Fittingly enough, as I drove to work that Friday, I mulled over my love/hate relationship with my job. When it's great, it's the best job in the world. I can't imagine doing anything else. When it's bad, it's heartbreaking and takes a piece of your soul that you never get back.
It was one of those days. I had two euthanasias scheduled, and a third happened quickly when an emergency appointment revealed the dog was dying of terminal cancer. We literally had no more room to store any remains until our crematory pickup.
One euthanasia had been scheduled by the rescue that I work closely with. Doing outreach in marginalized communities is the most difficult type of work to be doing, and they handle it with compassion and patience. The dog I was scheduled to euthanize was senior, with serious health problems that had been neglected for years, and a flea infestation so bad I could watch them scurry across his back between his remaining hairs. I couldn't in good conscious let him return to his owner, even with treatment, as I would be sending him back into the same situation that caused the problem. His owner signed his euthanasia consent form and left in tears. I walked him to the back.

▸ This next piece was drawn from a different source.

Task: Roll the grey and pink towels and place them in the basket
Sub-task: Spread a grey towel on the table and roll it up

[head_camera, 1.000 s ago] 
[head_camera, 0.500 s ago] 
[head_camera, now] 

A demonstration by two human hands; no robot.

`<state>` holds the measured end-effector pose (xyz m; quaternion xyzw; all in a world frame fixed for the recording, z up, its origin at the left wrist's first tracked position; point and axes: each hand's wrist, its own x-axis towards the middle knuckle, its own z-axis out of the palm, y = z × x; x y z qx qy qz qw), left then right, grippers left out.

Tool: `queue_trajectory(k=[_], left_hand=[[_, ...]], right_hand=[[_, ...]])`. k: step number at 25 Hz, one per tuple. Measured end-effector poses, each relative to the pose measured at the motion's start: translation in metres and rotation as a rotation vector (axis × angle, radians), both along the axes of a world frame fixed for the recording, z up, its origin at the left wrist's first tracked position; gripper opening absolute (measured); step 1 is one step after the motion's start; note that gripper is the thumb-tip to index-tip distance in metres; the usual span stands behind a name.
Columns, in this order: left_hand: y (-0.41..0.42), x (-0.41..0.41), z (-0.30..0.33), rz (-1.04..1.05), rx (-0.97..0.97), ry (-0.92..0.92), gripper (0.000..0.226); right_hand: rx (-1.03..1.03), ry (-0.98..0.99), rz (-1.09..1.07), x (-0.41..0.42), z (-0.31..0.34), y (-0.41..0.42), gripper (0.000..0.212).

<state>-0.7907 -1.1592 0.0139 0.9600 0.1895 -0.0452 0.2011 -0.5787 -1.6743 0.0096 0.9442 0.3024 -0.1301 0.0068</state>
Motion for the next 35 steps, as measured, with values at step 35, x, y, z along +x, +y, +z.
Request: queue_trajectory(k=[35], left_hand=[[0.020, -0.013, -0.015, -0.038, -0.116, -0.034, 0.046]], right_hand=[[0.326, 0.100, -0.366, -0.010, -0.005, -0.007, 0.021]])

He walked happily beside me, took treats, and enjoyed the tasty canned food we fed him for his last meal. I drew up the syringe that would end his life and placed it on the counter. I looked into his trusting eyes and he wagged his tail at me.
In all my clinic experience, private practice, the teaching hospital, a shelter, I've always understood the necessity of euthanizing animals, even in cases where I don't agree 100% with the decision, because it is a part of reality. This is my job. But as I looked at this dog, for the first time ever, I couldn't do it. I just couldn't.
Some days I hate my job. I was stuck between a rock and hard place. I couldn't go through with it, yet I couldn't send him back where he came from, and I couldn't move forward with saving him without his owner's permission. I also couldn't risk the owner feeling that we had stolen the dog after she asked for help; if word spread through the community that we were in it to take everyone's pets away, no one would trust us and let us help their animals.
After several phone calls to the rescue co-ordinator, and several anxious hours waiting to hear confirmation that his owner would surrender him, we got the phone call. His owner would relinquish all claim to him. By now he'd had a few good meals and flea treatment, and had several people lined up to foster him.
Yes, some days I hate my job. But not today.